*** Opening Extracted material ***

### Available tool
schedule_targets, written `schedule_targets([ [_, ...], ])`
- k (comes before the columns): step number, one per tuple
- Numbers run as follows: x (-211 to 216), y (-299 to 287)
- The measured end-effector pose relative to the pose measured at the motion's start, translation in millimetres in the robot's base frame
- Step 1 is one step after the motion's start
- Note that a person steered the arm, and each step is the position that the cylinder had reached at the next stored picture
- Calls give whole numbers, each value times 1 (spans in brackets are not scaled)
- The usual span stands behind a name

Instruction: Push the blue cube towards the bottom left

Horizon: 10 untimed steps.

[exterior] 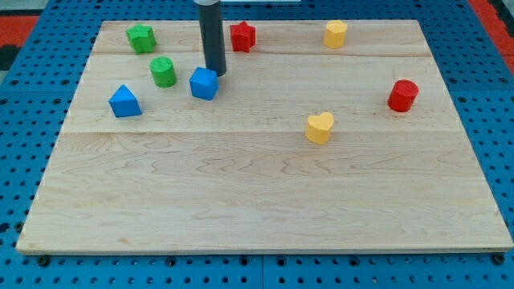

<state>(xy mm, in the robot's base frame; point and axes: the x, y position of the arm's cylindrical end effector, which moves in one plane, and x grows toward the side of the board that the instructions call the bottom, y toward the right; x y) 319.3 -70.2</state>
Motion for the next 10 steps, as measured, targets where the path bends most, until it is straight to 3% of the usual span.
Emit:
schedule_targets([
  [2,73,-39],
  [5,136,-71],
  [10,154,-108],
])
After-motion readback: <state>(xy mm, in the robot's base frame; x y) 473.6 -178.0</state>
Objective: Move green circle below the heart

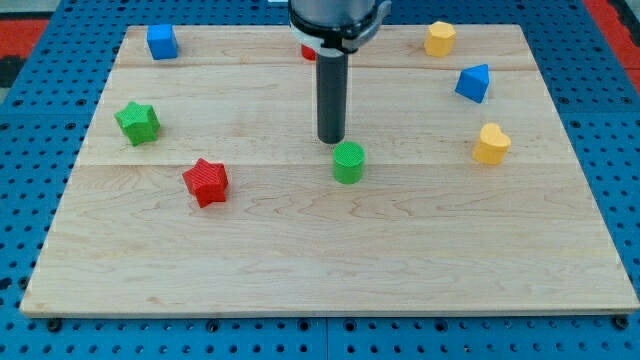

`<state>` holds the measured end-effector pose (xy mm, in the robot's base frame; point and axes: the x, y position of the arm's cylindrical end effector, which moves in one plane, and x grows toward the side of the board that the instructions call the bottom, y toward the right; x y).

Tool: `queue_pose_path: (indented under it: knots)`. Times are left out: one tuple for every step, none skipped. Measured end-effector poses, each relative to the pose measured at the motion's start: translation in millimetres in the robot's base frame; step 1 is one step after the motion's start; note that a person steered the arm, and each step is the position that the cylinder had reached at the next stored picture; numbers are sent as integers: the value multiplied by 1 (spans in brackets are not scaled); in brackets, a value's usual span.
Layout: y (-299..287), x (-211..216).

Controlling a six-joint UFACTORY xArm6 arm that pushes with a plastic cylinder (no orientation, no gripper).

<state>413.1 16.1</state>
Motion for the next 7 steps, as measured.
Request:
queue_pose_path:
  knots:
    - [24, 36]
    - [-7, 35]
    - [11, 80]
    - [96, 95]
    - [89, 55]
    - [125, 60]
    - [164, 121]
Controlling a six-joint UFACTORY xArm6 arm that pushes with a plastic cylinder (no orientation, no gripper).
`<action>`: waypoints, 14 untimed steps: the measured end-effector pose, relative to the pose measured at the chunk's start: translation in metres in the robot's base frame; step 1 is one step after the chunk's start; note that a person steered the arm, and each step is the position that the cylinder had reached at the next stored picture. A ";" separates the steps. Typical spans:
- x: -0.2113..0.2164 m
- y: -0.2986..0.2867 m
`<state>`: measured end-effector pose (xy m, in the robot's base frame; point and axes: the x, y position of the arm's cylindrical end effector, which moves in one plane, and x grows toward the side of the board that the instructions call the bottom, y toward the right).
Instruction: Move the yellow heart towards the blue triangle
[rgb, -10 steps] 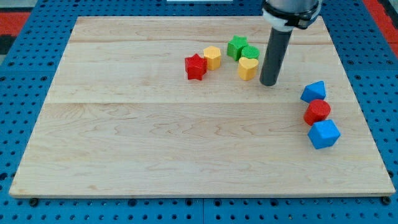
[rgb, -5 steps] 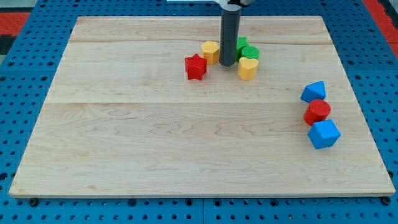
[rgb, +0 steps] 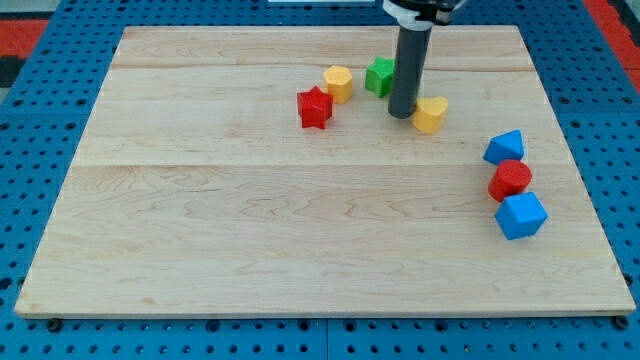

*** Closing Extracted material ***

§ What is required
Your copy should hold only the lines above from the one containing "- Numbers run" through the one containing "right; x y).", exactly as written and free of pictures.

§ Solved problem
- Numbers run as follows: x (-211 to 216), y (-299 to 287)
- The measured end-effector pose relative to the pose measured at the motion's start, translation in millimetres in the robot's base frame
- Step 1 is one step after the motion's start
- Note that a person steered the arm, and each step is the position that the cylinder had reached at the next stored picture
- Calls give whole numbers, each value times 1 (spans in brackets are not scaled)
- The usual span stands behind a name

Instruction: Push the blue cube towards the bottom left

Horizon: 10 untimed steps.

[exterior] 

<state>(xy mm, in the robot's base frame; point and axes: the x, y position of the arm's cylindrical end effector, which moves in one plane, and x grows toward the side of the board that the instructions call the bottom, y toward the right; x y) 319.3 -70.2</state>
Motion for the next 10 steps, as measured, targets where the path bends most, until it is straight to 3% of the usual span.
Emit:
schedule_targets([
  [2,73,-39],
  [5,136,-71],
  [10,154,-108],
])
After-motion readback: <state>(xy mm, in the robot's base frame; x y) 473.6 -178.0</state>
Objective: Move green circle below the heart


`<state>` holds the measured end-effector pose (xy mm, in the robot's base frame; point and axes: the x, y position of the arm's cylindrical end effector, which moves in one plane, and x grows toward the side of the board that the instructions call the bottom, y toward the right; x y).

Nothing further is required of the output.